WASHINGTON: ...You know? Like, particularly as someone who writes about challenging things from time to time, having, you know, that sort of outlet is something that's really useful. But also, I think that food is most useful to me when it serves as a gateway or an entry point to the other conversations I'd rather be having, right? If we're talking about food, I think we're also talking about socioeconomic access. We're also talking about labor. We're also talking about bodies - the way that we relate to our own bodies and how those expectations shift from community to community.
I found, just as a device, it's easier to make the transition into those conversations when I'm using a shorthand like food. And the challenges that stem from those conversations around food, I think, are also challenges that we're navigating in our day-to-day lives, right? It feels as if the - you know, talking about the meals that are shared is one way to get around answering them or circling around an answer for them.
SUMMERS: I also want to ask you about one thing that you start the book with, and it is a word to the reader to let them know that if they're struggling with certain issues, like self-harm or eating issues or addiction or mental health struggles, that this might be a challenging read for them. And one of the things that I really appreciated that you wrote is that there's no wrong way to be, and that the only right way is the way that you are. What made you want to include that before a person even gets to the first page of this book?

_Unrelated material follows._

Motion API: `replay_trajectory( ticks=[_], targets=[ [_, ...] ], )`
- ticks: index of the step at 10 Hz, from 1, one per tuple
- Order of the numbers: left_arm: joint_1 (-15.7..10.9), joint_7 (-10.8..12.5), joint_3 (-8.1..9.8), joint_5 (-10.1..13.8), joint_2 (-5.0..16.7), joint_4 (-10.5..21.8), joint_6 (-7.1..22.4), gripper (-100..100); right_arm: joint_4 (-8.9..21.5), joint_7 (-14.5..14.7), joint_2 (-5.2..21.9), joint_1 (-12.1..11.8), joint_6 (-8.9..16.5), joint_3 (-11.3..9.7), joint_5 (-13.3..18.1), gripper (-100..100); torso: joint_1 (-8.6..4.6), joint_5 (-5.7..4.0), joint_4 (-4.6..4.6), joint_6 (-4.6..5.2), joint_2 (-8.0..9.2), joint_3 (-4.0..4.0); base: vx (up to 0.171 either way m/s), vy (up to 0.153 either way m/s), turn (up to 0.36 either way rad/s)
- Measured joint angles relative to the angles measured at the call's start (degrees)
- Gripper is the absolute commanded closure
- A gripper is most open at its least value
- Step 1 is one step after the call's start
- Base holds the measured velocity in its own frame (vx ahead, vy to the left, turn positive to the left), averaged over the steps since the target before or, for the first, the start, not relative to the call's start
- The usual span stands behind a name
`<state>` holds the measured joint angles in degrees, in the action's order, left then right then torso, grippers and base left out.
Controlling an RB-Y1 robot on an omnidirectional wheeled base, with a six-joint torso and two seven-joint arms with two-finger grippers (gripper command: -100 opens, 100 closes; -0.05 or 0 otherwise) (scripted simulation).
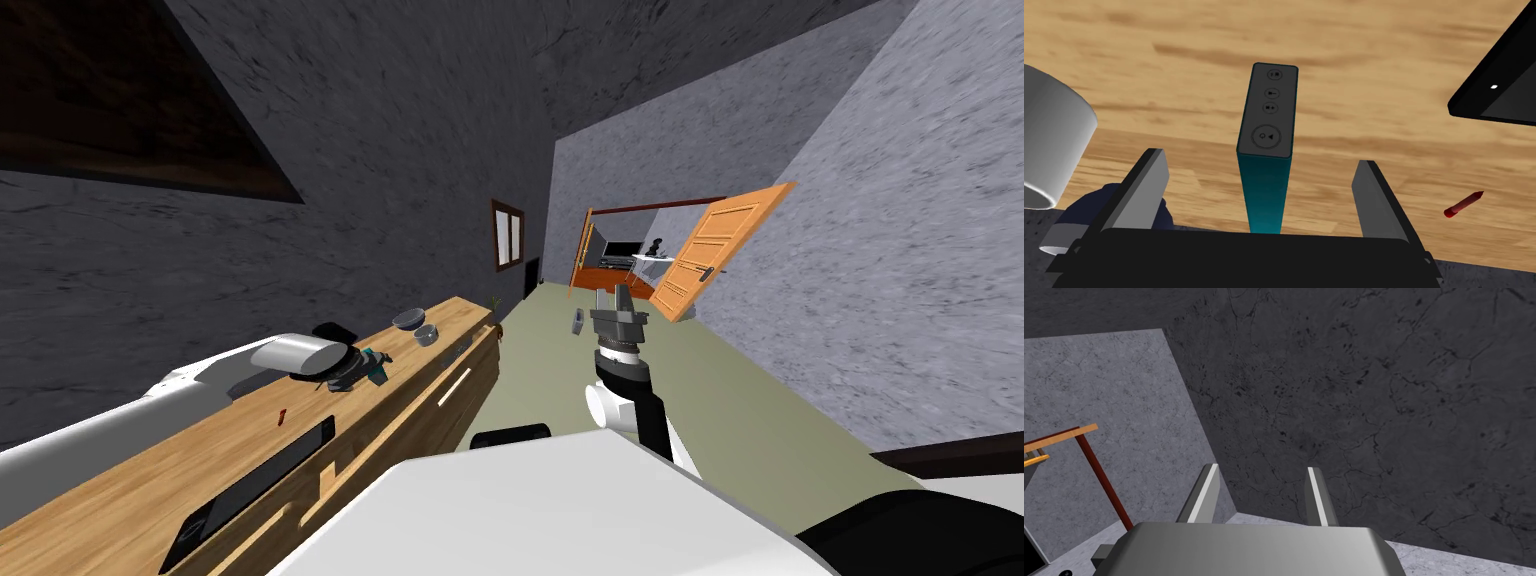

WASHINGTON: I've really grown to appreciate the ways in which people who tell stories are making it a priority to care for their audience - right? - to mirror that same care that they may be asking of their characters. So it felt essential to me to offer, as a prelude, a note that this might be a challenging read, depending on your personal circumstances. But also, just as importantly, there's no concrete way to be. There's no fix for being, right? The way that a person is is quite all right.
SUMMERS: Bryan Washington, thank you so much.
WASHINGTON: Thank you so much for having me, Juana. It's meant a lot.
SUMMERS: His new book, "Family Meal," is out now.